## PROBLEM
Produce a character-for-character copy of the data below.

[Opening PROVIDED DATA section]

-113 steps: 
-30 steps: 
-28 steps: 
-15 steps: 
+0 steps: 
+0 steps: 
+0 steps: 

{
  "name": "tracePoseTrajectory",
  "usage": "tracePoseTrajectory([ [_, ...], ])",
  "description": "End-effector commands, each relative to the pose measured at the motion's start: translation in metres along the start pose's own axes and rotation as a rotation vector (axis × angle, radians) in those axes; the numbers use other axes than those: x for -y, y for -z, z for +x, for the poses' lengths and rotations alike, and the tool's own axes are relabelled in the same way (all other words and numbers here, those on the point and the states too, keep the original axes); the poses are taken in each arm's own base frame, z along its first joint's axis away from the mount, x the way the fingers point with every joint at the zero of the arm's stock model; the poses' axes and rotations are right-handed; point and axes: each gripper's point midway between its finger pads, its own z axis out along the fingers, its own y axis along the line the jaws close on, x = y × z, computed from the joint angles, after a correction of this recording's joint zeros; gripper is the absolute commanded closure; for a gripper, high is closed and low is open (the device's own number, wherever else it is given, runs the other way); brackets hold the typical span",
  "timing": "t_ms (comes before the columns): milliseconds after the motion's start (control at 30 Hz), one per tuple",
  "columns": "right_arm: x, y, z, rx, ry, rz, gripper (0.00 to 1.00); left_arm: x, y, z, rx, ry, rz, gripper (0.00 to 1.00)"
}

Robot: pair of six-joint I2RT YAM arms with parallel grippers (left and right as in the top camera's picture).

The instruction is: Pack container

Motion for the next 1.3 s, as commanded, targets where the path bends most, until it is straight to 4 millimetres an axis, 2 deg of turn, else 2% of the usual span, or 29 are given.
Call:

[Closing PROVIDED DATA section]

## REPLY
-113 steps: 
-30 steps: 
-28 steps: 
-15 steps: 
+0 steps: 
+0 steps: 
+0 steps: 

{
  "name": "tracePoseTrajectory",
  "usage": "tracePoseTrajectory([ [_, ...], ])",
  "description": "End-effector commands, each relative to the pose measured at the motion's start: translation in metres along the start pose's own axes and rotation as a rotation vector (axis × angle, radians) in those axes; the numbers use other axes than those: x for -y, y for -z, z for +x, for the poses' lengths and rotations alike, and the tool's own axes are relabelled in the same way (all other words and numbers here, those on the point and the states too, keep the original axes); the poses are taken in each arm's own base frame, z along its first joint's axis away from the mount, x the way the fingers point with every joint at the zero of the arm's stock model; the poses' axes and rotations are right-handed; point and axes: each gripper's point midway between its finger pads, its own z axis out along the fingers, its own y axis along the line the jaws close on, x = y × z, computed from the joint angles, after a correction of this recording's joint zeros; gripper is the absolute commanded closure; for a gripper, high is closed and low is open (the device's own number, wherever else it is given, runs the other way); brackets hold the typical span",
  "timing": "t_ms (comes before the columns): milliseconds after the motion's start (control at 30 Hz), one per tuple",
  "columns": "right_arm: x, y, z, rx, ry, rz, gripper (0.00 to 1.00); left_arm: x, y, z, rx, ry, rz, gripper (0.00 to 1.00)"
}

Robot: pair of six-joint I2RT YAM arms with parallel grippers (left and right as in the top camera's picture).

The instruction is: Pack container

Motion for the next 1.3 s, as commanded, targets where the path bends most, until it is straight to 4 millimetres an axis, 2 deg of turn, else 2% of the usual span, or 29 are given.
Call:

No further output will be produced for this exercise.